• **WHAT IS EXPECTED**
Among the entries below, find all lines that include "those" and copy them.
======== DATA SHOWN
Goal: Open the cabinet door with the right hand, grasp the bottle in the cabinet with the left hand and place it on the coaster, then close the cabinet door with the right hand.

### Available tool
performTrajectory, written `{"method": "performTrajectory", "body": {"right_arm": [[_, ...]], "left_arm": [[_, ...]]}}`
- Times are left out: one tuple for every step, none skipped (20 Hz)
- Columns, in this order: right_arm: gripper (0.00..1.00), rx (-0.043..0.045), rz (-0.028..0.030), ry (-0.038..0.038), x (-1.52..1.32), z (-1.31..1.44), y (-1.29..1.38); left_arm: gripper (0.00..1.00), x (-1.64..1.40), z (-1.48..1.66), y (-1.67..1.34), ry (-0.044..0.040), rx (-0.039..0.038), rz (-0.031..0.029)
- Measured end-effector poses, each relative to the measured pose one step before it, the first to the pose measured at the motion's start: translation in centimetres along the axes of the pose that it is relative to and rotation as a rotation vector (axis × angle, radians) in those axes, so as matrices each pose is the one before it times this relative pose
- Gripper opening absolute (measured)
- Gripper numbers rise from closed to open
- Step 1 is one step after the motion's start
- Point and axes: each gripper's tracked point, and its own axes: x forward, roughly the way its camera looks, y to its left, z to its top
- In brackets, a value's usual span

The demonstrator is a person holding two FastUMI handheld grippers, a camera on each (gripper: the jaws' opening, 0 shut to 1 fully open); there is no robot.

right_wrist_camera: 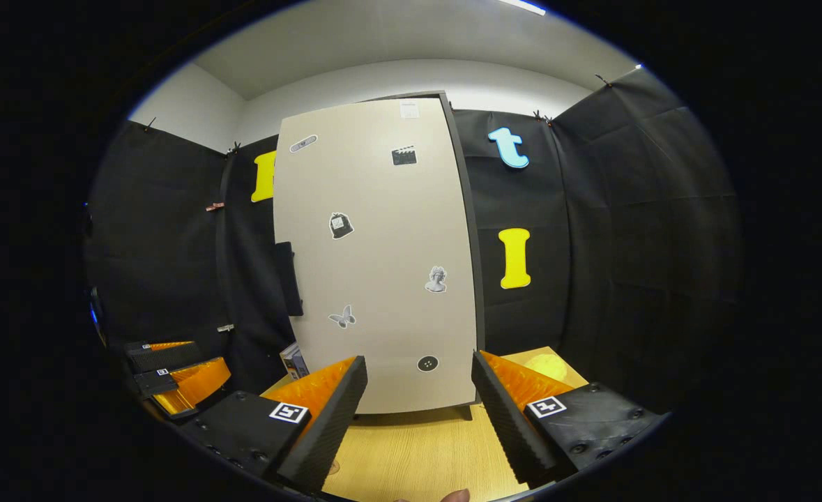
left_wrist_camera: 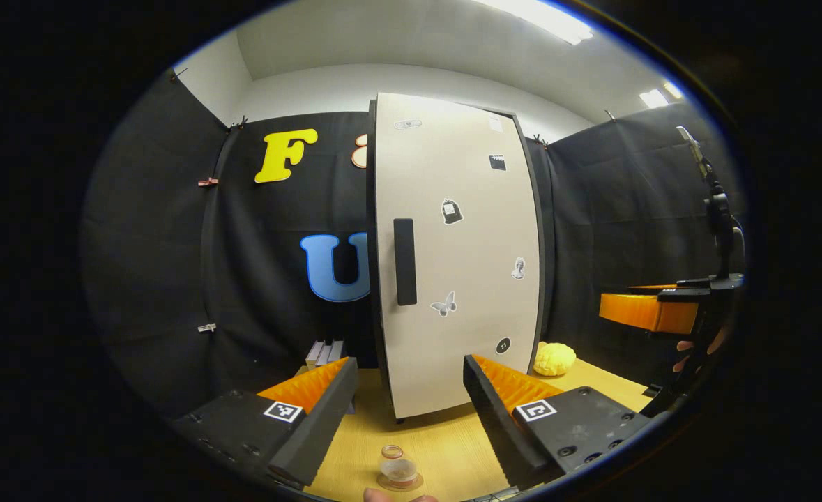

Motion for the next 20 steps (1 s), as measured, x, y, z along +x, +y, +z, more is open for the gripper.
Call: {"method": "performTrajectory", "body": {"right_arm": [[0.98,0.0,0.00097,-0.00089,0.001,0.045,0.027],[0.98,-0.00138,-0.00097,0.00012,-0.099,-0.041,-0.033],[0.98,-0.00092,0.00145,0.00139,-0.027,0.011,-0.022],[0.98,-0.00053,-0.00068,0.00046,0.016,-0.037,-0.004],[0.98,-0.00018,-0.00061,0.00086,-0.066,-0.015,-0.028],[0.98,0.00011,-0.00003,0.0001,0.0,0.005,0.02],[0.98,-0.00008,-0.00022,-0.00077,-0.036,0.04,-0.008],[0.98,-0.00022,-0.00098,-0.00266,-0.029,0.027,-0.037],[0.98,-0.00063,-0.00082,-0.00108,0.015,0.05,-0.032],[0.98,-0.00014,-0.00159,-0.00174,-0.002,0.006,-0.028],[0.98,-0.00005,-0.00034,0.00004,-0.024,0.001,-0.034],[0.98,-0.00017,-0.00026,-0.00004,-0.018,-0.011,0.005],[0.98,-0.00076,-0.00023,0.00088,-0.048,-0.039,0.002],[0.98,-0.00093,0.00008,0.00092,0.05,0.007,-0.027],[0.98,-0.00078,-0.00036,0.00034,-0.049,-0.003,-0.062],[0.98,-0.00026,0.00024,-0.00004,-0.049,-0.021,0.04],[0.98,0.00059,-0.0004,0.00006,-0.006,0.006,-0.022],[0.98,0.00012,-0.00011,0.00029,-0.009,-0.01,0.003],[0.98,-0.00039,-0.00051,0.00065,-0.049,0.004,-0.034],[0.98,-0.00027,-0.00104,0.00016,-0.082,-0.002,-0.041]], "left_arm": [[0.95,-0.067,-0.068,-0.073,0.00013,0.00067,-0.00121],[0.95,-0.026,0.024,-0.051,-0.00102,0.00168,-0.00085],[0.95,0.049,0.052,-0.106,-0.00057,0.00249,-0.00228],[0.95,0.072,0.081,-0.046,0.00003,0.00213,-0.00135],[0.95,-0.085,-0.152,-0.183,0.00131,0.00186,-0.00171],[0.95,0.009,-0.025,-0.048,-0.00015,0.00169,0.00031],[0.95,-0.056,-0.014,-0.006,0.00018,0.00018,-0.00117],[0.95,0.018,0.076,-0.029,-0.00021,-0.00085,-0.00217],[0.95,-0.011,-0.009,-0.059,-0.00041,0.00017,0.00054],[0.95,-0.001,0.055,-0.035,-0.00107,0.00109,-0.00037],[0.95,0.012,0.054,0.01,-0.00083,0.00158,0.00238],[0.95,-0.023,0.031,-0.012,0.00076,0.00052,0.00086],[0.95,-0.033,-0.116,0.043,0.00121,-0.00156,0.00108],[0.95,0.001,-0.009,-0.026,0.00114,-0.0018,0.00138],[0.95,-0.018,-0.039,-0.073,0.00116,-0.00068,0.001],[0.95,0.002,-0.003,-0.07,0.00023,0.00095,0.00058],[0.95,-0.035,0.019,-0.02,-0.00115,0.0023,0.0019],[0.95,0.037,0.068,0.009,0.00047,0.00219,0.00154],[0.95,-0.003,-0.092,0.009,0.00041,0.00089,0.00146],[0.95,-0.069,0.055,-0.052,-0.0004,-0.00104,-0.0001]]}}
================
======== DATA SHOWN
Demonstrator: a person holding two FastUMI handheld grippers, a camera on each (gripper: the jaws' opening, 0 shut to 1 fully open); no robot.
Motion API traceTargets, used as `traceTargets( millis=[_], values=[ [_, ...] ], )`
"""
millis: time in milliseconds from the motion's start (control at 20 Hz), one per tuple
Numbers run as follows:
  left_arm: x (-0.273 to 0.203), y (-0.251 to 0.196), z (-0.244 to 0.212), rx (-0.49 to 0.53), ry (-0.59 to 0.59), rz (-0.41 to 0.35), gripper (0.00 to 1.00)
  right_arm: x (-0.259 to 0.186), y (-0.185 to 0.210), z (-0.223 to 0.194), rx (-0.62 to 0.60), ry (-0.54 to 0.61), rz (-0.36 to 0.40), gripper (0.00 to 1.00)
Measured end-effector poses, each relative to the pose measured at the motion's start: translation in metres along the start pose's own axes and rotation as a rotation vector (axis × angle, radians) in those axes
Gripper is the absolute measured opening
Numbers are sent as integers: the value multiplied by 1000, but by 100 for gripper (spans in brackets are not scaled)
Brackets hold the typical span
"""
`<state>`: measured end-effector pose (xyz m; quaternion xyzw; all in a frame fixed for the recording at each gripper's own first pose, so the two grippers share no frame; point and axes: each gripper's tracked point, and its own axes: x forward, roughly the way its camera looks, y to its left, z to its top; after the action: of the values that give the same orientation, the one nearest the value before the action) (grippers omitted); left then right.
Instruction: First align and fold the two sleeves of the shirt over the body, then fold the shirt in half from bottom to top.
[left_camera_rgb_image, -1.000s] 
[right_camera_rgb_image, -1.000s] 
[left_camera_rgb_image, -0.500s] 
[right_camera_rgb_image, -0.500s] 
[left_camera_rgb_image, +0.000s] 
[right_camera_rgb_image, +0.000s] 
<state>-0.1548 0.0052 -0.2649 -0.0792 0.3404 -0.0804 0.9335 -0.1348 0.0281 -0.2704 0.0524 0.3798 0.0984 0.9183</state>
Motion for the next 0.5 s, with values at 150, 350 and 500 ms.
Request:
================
• **REPLY**
- Measured end-effector poses, each relative to the measured pose one step before it, the first to the pose measured at the motion's start: translation in centimetres along the axes of the pose that it is relative to and rotation as a rotation vector (axis × angle, radians) in those axes, so as matrices each pose is the one before it times this relative pose
Measured end-effector poses, each relative to the pose measured at the motion's start: translation in metres along the start pose's own axes and rotation as a rotation vector (axis × angle, radians) in those axes

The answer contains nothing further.